President Barack Obama is backing the public option.
In a scholarly article published in the Journal of the American Medical Association, President Obama acknowledged the shortcomings of his landmark health care law, arguing that a government-run insurance program was necessary.
“Now, based on experience with the ACA, I think Congress should revisit a public plan to compete alongside private insurers in areas of the country where competition is limited,” he wrote. “Adding a public plan in such areas would strengthen the Marketplace approach, giving consumers more affordable options while also creating savings for the federal government.”
Not everyone agrees that the public option will improve things.
“This is the age-old theory that the government knows how to start a business,” Dr. Joseph Antos, a healthcare policy analyst with the American Enterprise Institute, told Medscape Medical News. “It is proven at every level that the government is really terrible at starting businesses.”

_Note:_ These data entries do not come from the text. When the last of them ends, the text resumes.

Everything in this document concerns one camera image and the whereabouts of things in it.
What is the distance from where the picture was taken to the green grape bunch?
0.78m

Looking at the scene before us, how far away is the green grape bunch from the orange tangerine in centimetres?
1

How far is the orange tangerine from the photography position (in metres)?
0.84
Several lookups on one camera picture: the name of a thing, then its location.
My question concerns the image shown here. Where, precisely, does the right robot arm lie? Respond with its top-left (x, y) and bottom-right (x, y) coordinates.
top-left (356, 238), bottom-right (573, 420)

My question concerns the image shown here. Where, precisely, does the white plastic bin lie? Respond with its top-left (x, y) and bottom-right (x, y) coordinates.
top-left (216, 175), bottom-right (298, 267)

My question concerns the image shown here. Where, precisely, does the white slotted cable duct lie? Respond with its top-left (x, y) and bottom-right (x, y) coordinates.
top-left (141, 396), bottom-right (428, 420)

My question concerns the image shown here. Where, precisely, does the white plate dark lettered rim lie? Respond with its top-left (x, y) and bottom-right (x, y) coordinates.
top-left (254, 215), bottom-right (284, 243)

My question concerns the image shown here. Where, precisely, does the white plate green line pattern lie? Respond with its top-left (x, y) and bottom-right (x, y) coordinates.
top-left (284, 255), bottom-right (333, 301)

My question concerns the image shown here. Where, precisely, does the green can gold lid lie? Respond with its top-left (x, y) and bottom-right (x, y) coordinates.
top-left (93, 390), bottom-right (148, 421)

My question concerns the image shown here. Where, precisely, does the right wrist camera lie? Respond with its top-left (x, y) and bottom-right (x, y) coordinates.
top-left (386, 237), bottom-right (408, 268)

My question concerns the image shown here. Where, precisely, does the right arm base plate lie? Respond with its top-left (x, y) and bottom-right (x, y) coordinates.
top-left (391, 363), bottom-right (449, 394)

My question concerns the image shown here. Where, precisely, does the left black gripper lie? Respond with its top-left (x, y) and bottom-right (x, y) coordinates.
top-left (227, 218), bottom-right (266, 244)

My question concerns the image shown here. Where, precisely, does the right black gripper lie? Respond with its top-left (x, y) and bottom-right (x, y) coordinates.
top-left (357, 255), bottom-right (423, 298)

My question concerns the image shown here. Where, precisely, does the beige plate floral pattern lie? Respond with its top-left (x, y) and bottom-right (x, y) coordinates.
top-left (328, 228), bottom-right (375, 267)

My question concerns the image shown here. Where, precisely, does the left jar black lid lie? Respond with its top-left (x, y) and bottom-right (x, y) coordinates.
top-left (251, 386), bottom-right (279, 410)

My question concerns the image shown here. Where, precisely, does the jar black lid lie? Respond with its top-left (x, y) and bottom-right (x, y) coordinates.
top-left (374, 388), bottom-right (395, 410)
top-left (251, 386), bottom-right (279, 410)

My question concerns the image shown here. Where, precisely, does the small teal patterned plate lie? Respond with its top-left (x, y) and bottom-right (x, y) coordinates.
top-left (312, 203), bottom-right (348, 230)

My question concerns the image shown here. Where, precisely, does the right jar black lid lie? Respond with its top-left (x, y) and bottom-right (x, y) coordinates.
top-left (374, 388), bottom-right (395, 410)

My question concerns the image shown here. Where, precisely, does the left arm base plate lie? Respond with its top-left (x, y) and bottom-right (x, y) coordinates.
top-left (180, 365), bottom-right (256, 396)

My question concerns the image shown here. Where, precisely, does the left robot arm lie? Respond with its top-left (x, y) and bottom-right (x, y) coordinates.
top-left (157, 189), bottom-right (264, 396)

Improving Screening for Diabetes
Diabetes screening guidelines are in dire shape.
Science Daily reports that diabetes screening guidelines missed 55 percent of high-risk patients, according to a new study by Northwestern Medicine. Last October, the United States Preventive Service Task Force issued the latest diabetes screening guidelines, which recommended patients be screened for diabetes if they are between 40 and 70 years old and are overweight or obese. However, the Northwestern Medicine study — the first review of the new guidelines — found “many patients outside those age and weight ranges develop diabetes, especially racial and ethnic minorities.”

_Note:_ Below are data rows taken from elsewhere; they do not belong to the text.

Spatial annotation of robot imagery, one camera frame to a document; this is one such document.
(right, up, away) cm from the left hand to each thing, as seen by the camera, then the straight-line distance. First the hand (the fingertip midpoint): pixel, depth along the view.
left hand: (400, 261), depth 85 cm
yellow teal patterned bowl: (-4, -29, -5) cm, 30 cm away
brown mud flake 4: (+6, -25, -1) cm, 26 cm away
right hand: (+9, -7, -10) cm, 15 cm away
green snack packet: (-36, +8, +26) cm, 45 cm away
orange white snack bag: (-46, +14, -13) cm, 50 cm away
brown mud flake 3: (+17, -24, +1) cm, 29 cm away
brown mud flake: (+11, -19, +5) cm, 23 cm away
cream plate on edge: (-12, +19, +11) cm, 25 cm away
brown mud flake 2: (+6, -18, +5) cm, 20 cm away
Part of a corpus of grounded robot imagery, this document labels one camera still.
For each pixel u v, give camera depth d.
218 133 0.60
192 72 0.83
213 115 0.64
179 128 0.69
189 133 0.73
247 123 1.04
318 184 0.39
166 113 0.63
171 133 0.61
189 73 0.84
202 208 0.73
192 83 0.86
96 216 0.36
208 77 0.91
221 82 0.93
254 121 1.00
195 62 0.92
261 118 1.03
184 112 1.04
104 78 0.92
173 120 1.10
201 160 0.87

“Preventing and treating diabetes early is very important, especially in this setting of community health centers, where many of their socioeconomically disadvantaged patients face barriers to following up regularly,” said study senior author Dr. Matthew O’Brien, assistant professor of medicine at Northwestern University Feinberg School of Medicine. “If you miss someone now, it might be years before they come back, at which point they have overt diabetes and maybe even complications, like heart attacks or strokes.”
In a Galaxy Far, Far Away
TechCrunch compares Star Wars and the future of healthcare.
“The bots of today rival the intelligence of C-3PO and R2-D2. Robots and droids help build cars, deliver packages and defuse bombs,” writes Dr. Darren Schulte, CEO of Apixio. “These same technologies are beginning to have a stronger presence in the world of medicine.”
“Surgeons regularly conduct laparoscopic surgery with the da Vinci Surgical System; using the surgical bot they can control tiny, precise movements of surgical instruments. At UCSF Mission Bay Medical Center robots navigate the hallways to deliver supplies to and from the pharmacy, kitchen, lab and stock rooms. Aethon, the company behind the robots, designed the bot specifically for hospitals and uses built-in maps and sensors to create a semi-autonomous robot.”